Tuesday, April 06, 2004

Why can't you be more like Nixon?
Falling firmly into the category "he-should-know," John Dean on Bill Moyer's NOW (scroll down a ways to find this interview in the transcript):
"I have no grudge against any of these people at all. I'm just I'm deeply disappointed in them. Deeply disappointed. And a bit frightened by them.

BILL MOYERS: You-- how so?

JOHN DEAN: That they absolutely won't, you know, what the world opinion is, is irrelevant to them. What the Americans' opinion, other than their base, is irrelevant.

They're on their own wavelength, and not listening. And they're men of zeal, while I think in their hearts they believe they're doing the right thing. This is the most dangerous kinda situation.
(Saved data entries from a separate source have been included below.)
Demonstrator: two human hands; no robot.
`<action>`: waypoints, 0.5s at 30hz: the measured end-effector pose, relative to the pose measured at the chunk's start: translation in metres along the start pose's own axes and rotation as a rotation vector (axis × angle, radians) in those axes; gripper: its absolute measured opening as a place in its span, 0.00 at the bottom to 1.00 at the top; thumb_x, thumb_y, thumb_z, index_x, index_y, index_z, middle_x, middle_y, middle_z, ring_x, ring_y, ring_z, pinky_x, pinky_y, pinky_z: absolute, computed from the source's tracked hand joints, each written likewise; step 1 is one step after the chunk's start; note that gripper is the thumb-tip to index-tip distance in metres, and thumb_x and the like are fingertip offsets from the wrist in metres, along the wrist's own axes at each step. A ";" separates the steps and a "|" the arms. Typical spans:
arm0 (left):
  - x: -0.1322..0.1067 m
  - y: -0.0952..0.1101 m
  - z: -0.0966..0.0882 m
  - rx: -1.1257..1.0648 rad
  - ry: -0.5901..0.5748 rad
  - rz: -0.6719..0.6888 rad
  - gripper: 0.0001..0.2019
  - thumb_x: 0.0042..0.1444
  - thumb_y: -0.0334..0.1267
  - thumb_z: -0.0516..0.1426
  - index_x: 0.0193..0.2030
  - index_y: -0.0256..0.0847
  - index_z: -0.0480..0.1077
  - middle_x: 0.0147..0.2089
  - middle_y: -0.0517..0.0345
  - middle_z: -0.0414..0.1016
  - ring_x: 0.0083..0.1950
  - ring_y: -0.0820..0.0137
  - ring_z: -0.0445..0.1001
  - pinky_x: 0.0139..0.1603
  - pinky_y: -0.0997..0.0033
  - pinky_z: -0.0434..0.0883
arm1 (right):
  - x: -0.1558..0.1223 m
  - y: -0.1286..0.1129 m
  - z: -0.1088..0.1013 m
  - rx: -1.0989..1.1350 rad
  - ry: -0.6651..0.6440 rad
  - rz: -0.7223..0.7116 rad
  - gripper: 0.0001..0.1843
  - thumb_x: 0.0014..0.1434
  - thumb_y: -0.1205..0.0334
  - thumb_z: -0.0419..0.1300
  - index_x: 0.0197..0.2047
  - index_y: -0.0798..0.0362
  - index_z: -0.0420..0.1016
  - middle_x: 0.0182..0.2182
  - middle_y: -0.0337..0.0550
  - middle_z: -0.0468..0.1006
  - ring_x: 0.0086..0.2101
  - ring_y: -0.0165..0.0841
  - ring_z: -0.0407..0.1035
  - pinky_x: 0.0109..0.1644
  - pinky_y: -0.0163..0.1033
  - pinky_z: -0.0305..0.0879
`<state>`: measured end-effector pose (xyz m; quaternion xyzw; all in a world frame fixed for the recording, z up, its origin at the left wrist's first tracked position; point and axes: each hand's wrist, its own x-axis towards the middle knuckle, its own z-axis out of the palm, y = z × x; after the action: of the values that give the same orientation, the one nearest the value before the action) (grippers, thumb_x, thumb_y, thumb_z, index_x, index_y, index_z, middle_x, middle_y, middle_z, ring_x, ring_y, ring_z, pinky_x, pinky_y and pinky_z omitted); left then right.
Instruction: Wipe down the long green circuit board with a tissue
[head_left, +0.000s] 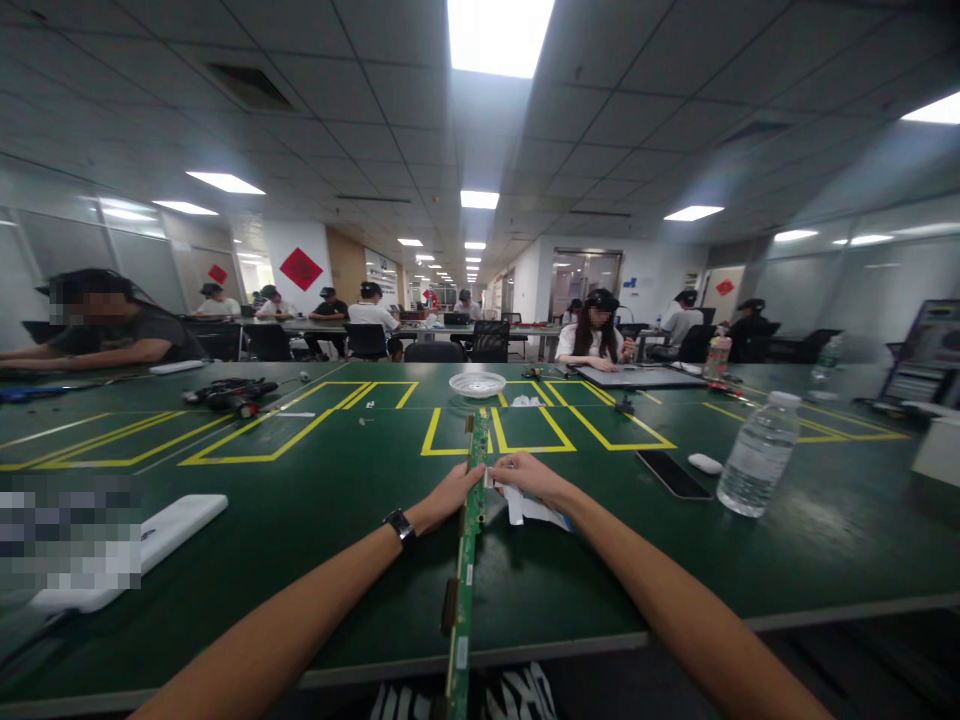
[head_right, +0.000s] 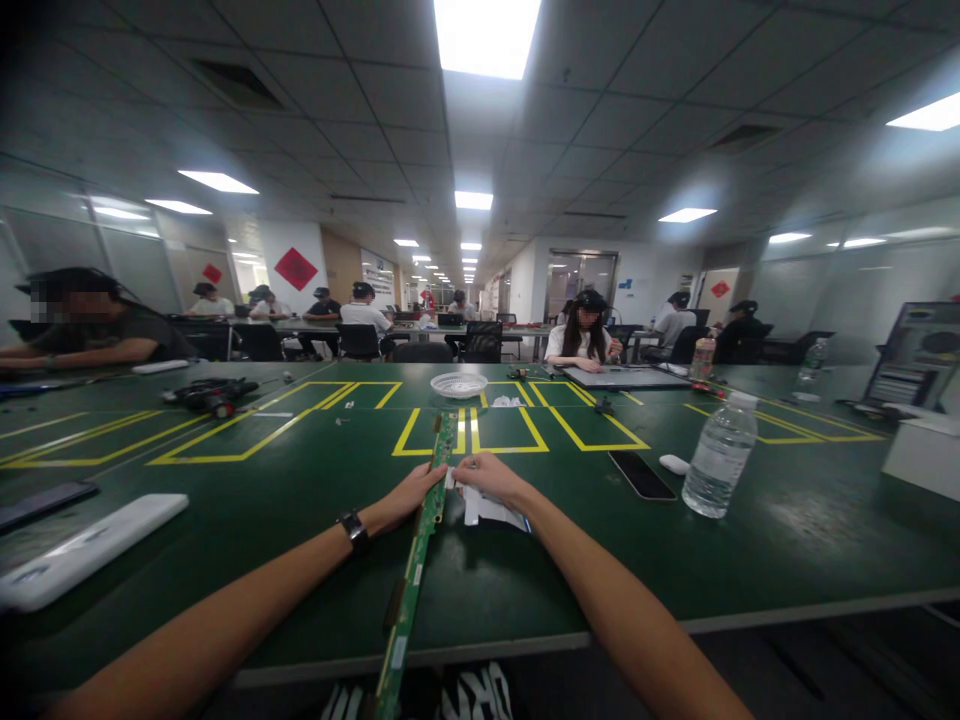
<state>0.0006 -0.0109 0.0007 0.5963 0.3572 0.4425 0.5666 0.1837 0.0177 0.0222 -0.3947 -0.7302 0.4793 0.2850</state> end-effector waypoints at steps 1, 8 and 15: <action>0.000 0.000 -0.001 -0.001 0.002 -0.004 0.22 0.53 0.53 0.57 0.43 0.33 0.71 0.33 0.55 0.75 0.32 0.72 0.71 0.34 0.74 0.68 | 0.000 0.000 0.000 0.000 0.001 0.000 0.17 0.52 0.50 0.60 0.27 0.57 0.72 0.20 0.37 0.72 0.19 0.23 0.60 0.22 0.28 0.53; 0.003 -0.003 -0.003 -0.040 -0.009 -0.053 0.23 0.54 0.55 0.55 0.45 0.35 0.67 0.32 0.55 0.73 0.29 0.73 0.70 0.31 0.74 0.68 | 0.006 0.007 0.003 0.043 0.026 0.009 0.16 0.52 0.51 0.60 0.29 0.57 0.73 0.22 0.38 0.74 0.20 0.24 0.63 0.23 0.29 0.57; 0.018 -0.011 -0.018 -0.006 0.274 0.057 0.21 0.59 0.53 0.49 0.52 0.41 0.63 0.48 0.50 0.69 0.37 0.74 0.68 0.30 0.78 0.68 | 0.015 0.018 -0.021 0.080 0.235 0.045 0.12 0.52 0.55 0.59 0.29 0.57 0.73 0.20 0.38 0.73 0.18 0.25 0.62 0.21 0.29 0.55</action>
<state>-0.0088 0.0134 -0.0090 0.5385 0.4128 0.5367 0.5015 0.1984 0.0445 0.0142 -0.4527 -0.6630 0.4646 0.3736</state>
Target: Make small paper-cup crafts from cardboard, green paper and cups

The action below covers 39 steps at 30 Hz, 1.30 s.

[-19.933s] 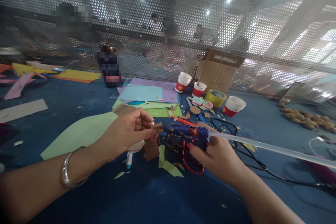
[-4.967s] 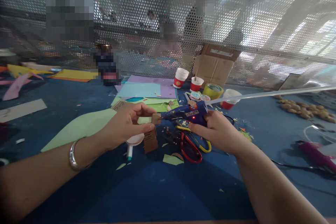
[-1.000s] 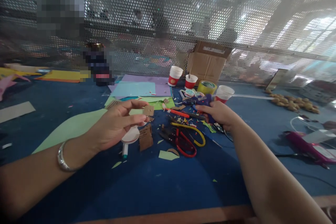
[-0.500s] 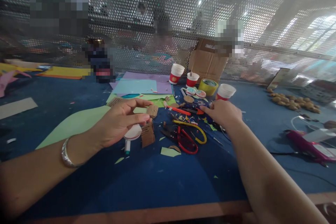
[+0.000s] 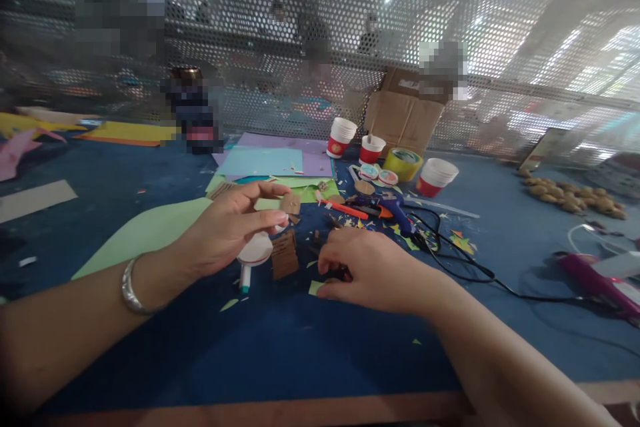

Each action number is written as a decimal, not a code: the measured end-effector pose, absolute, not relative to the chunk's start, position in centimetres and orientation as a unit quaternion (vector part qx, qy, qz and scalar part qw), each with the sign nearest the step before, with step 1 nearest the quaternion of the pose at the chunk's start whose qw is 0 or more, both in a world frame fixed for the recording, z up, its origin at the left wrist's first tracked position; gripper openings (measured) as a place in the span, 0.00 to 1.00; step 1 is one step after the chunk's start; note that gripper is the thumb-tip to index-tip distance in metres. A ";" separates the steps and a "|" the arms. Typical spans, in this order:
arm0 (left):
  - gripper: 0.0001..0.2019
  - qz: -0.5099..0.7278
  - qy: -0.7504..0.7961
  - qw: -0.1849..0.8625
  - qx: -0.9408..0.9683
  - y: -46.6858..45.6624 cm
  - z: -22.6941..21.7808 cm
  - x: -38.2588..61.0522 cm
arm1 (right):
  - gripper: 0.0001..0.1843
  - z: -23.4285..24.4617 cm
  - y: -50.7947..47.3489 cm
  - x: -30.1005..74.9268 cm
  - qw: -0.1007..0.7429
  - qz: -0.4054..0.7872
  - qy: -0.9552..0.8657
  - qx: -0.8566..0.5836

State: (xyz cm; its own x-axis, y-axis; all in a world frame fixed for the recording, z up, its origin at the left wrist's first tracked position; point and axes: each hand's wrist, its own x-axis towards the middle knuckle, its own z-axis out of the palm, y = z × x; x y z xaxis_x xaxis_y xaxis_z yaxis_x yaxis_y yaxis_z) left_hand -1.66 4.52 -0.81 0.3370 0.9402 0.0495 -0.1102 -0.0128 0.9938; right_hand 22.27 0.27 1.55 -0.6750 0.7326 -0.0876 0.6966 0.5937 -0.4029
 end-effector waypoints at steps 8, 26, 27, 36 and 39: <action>0.20 0.439 0.380 0.587 0.565 4.4 -0.7 -1.6 | 0.07 0.8 -0.4 21.0 0.017 0.229 -0.881 -0.415; 0.19 0.354 0.359 0.626 0.595 3.5 -0.3 -1.4 | 0.09 2.0 0.2 21.9 0.291 0.371 -0.768 -0.434; 0.18 0.350 0.347 0.631 0.599 3.5 -0.3 -1.3 | 0.10 1.9 0.2 21.9 0.307 0.375 -0.762 -0.430; 0.17 0.320 0.287 0.667 0.608 3.4 -0.9 -1.3 | 0.13 1.2 0.5 21.6 0.340 0.367 -0.752 -0.430; 0.17 0.308 0.278 0.671 0.614 3.3 -0.9 -1.3 | 0.15 1.1 0.6 21.6 0.345 0.360 -0.748 -0.438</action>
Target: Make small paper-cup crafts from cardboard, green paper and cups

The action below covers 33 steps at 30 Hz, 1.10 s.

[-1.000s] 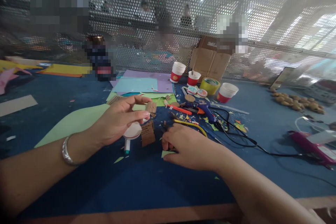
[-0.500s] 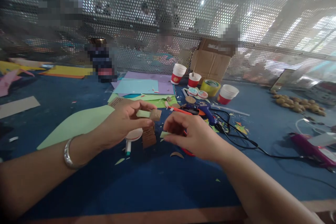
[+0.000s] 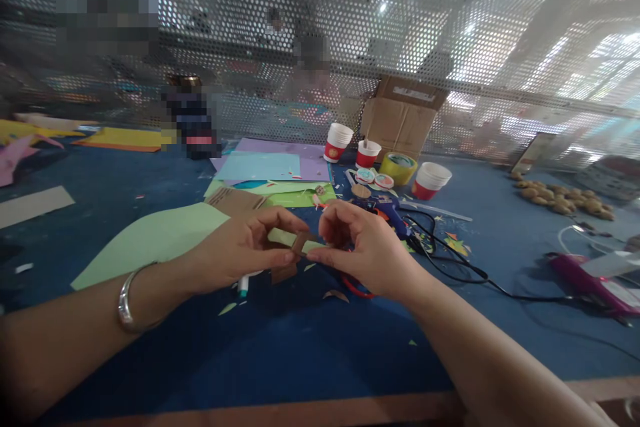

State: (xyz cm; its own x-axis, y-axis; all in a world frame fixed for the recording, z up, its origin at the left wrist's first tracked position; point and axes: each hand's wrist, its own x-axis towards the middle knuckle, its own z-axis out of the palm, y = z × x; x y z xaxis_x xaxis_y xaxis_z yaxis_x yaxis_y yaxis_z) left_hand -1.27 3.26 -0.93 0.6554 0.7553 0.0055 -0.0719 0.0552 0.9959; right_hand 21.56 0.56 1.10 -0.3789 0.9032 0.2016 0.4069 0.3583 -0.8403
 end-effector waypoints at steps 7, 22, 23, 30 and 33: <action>0.17 0.303 0.275 0.684 0.604 2.9 -0.6 -1.0 | 0.15 1.2 0.6 21.5 0.332 0.351 -0.752 -0.449; 0.15 0.290 0.260 0.673 0.629 2.7 -0.8 -1.1 | 0.16 0.8 0.5 21.4 0.332 0.376 -0.744 -0.441; 0.14 0.290 0.259 0.672 0.630 2.7 -0.8 -1.1 | 0.16 0.8 0.6 21.4 0.335 0.388 -0.739 -0.437; 0.11 0.313 0.260 0.597 0.691 2.4 -0.4 -1.1 | 0.15 1.1 0.5 21.1 0.293 0.447 -0.728 -0.429; 0.12 0.327 0.271 0.536 0.729 2.3 -0.4 -1.2 | 0.15 1.2 0.5 21.1 0.274 0.452 -0.733 -0.428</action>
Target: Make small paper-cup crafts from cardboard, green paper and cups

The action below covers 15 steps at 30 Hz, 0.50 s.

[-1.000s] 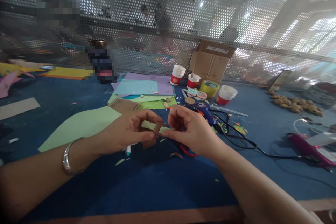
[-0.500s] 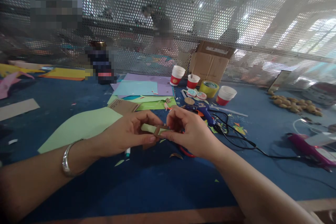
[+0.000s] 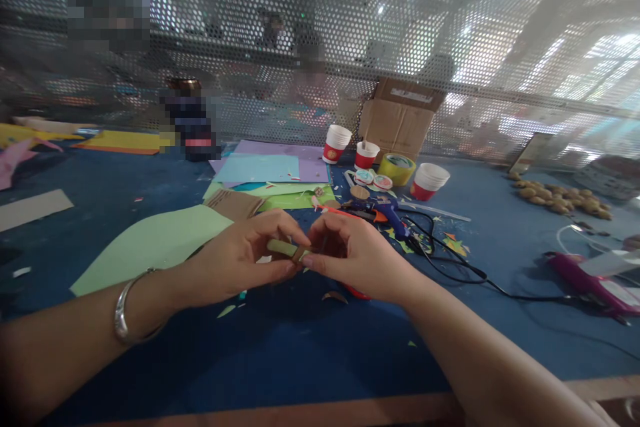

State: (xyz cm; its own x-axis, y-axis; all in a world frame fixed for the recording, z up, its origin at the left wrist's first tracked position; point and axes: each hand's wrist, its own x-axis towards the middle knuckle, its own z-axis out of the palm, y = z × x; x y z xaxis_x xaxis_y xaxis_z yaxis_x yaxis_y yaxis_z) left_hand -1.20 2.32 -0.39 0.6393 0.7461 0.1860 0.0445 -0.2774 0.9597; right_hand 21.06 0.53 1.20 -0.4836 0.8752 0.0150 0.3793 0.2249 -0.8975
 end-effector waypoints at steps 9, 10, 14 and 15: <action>0.13 0.317 0.284 0.457 0.781 2.5 -0.6 -1.3 | 0.14 1.2 0.6 21.2 0.249 0.424 -0.761 -0.422; 0.13 0.317 0.285 0.463 0.777 2.5 -0.5 -1.3 | 0.13 1.3 0.5 21.2 0.248 0.419 -0.766 -0.420; 0.12 0.308 0.300 0.486 0.761 2.4 -0.2 -1.2 | 0.10 1.4 0.4 21.1 0.240 0.380 -0.784 -0.427; 0.12 0.305 0.302 0.491 0.758 2.3 -0.1 -1.2 | 0.10 1.4 0.4 21.1 0.239 0.375 -0.787 -0.428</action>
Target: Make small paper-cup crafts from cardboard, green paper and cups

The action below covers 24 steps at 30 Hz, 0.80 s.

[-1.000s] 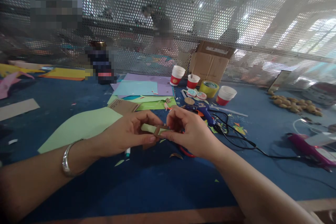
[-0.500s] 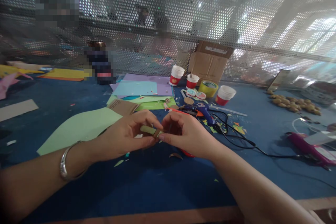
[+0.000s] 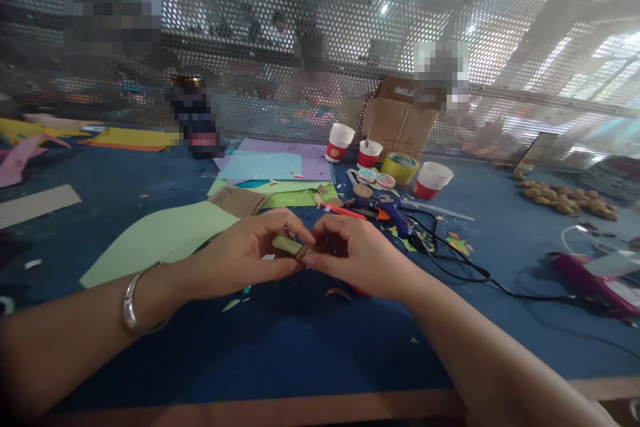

When you move in secrecy and you're not taking outside advice, when you get that bunker mentality, which I'm sure you saw in the Johnson administration, we saw in the Nixon White House. This is when you make bad decisions.
If not for the Clarke book, I wonder if this new book by John Dean, in which among other things he charges that Bush/Cheney should be impeached for lying to Congress about going to war, would be getting all the press. He claims the Bush administration has been dirtier, more secretive and more criminal than Nixon's.

Other than that he thinks they're alright guys.